Only the lines from the one containing "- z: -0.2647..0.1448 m" through the end of the material are to be echoed, each exactly as it appears.

=== Section Start ===

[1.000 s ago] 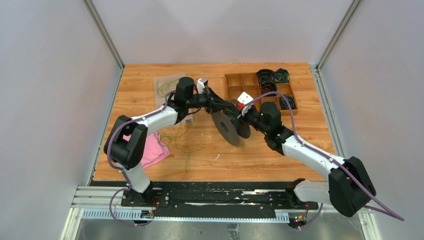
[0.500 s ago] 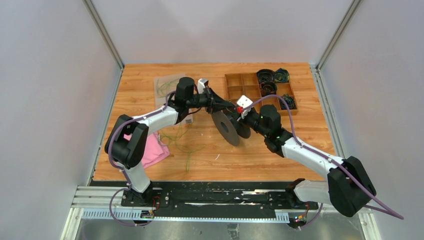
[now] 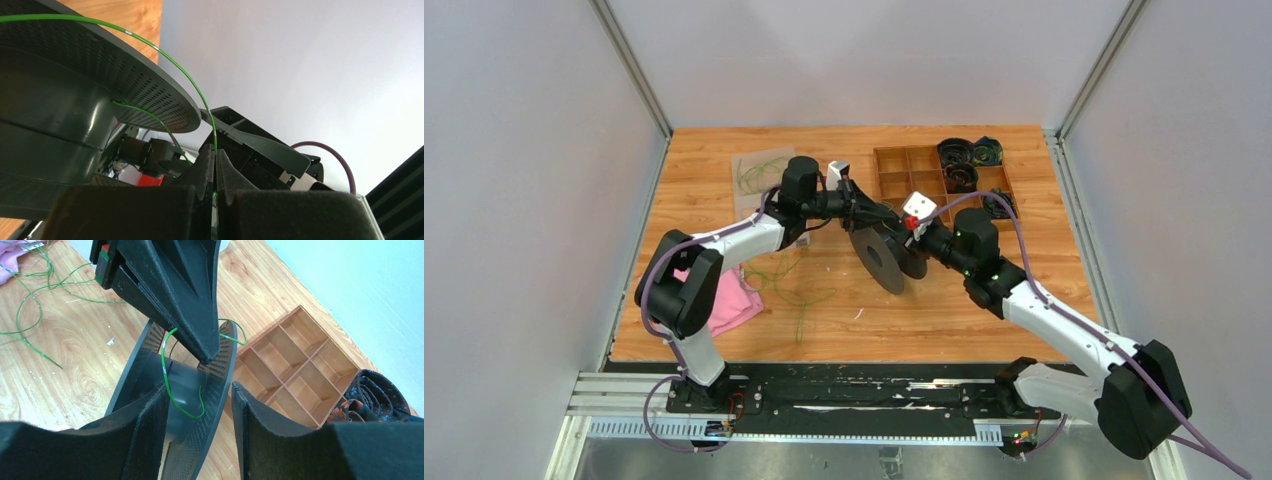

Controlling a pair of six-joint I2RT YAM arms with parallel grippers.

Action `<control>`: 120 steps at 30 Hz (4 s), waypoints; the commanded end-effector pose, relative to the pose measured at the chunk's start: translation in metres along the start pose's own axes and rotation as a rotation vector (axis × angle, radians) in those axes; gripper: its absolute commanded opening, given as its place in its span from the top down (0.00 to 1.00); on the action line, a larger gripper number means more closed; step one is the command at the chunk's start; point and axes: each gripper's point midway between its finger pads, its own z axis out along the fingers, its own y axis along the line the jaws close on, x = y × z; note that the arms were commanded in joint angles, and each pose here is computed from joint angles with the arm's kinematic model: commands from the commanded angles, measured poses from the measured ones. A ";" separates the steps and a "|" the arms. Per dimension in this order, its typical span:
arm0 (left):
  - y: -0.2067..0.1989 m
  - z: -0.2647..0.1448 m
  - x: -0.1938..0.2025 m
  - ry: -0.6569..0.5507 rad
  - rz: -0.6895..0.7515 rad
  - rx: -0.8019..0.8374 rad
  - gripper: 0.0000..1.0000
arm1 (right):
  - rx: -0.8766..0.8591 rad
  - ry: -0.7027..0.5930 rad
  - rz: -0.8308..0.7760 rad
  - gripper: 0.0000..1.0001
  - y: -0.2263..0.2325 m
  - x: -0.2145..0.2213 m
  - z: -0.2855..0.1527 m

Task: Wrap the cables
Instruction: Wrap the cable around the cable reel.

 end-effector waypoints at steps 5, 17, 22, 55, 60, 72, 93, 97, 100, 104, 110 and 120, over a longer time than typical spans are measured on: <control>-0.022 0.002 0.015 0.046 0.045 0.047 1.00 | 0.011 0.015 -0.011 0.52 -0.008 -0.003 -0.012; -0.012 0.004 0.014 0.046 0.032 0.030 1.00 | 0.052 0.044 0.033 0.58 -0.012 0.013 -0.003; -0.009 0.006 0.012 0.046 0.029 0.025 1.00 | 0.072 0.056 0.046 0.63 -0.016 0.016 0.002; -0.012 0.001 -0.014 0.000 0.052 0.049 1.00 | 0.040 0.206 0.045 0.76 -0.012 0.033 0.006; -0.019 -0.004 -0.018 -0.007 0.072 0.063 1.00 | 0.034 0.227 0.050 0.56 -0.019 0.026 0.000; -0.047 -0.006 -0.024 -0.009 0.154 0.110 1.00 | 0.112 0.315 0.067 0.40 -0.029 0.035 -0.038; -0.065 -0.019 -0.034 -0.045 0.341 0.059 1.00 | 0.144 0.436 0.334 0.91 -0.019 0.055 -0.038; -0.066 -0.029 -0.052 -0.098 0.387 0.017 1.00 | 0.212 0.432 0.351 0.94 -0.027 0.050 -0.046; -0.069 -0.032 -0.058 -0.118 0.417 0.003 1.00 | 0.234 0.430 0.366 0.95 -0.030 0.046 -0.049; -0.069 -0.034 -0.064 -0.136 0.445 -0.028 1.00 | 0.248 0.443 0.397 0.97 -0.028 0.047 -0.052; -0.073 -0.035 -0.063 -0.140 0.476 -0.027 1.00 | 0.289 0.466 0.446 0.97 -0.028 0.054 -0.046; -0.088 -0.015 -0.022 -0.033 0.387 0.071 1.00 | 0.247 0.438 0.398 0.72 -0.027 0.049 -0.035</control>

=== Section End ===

→ **Your solution**
  - z: -0.2647..0.1448 m
  - x: -0.1938..0.2025 m
  - ry: -0.6569..0.5507 rad
  - rz: -0.6895..0.7515 rad
  - rx: -0.8019..0.8374 rad
  - gripper: 0.0000..1.0000
arm1 (right):
  - rx: -0.8766..0.8591 rad
  - ry: -0.7027..0.5930 rad
  - rz: -0.8308..0.7760 rad
  - gripper: 0.0000..1.0001
  - y: -0.2263..0.2325 m
  - x: -0.2145..0.2213 m
  - z: -0.2855..0.1527 m

Task: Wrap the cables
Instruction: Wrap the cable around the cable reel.

 end-effector waypoints at steps 5, 17, 22, 55, 60, 72, 93, 97, 100, 104, 110 and 120, over a longer time than typical spans are measured on: <control>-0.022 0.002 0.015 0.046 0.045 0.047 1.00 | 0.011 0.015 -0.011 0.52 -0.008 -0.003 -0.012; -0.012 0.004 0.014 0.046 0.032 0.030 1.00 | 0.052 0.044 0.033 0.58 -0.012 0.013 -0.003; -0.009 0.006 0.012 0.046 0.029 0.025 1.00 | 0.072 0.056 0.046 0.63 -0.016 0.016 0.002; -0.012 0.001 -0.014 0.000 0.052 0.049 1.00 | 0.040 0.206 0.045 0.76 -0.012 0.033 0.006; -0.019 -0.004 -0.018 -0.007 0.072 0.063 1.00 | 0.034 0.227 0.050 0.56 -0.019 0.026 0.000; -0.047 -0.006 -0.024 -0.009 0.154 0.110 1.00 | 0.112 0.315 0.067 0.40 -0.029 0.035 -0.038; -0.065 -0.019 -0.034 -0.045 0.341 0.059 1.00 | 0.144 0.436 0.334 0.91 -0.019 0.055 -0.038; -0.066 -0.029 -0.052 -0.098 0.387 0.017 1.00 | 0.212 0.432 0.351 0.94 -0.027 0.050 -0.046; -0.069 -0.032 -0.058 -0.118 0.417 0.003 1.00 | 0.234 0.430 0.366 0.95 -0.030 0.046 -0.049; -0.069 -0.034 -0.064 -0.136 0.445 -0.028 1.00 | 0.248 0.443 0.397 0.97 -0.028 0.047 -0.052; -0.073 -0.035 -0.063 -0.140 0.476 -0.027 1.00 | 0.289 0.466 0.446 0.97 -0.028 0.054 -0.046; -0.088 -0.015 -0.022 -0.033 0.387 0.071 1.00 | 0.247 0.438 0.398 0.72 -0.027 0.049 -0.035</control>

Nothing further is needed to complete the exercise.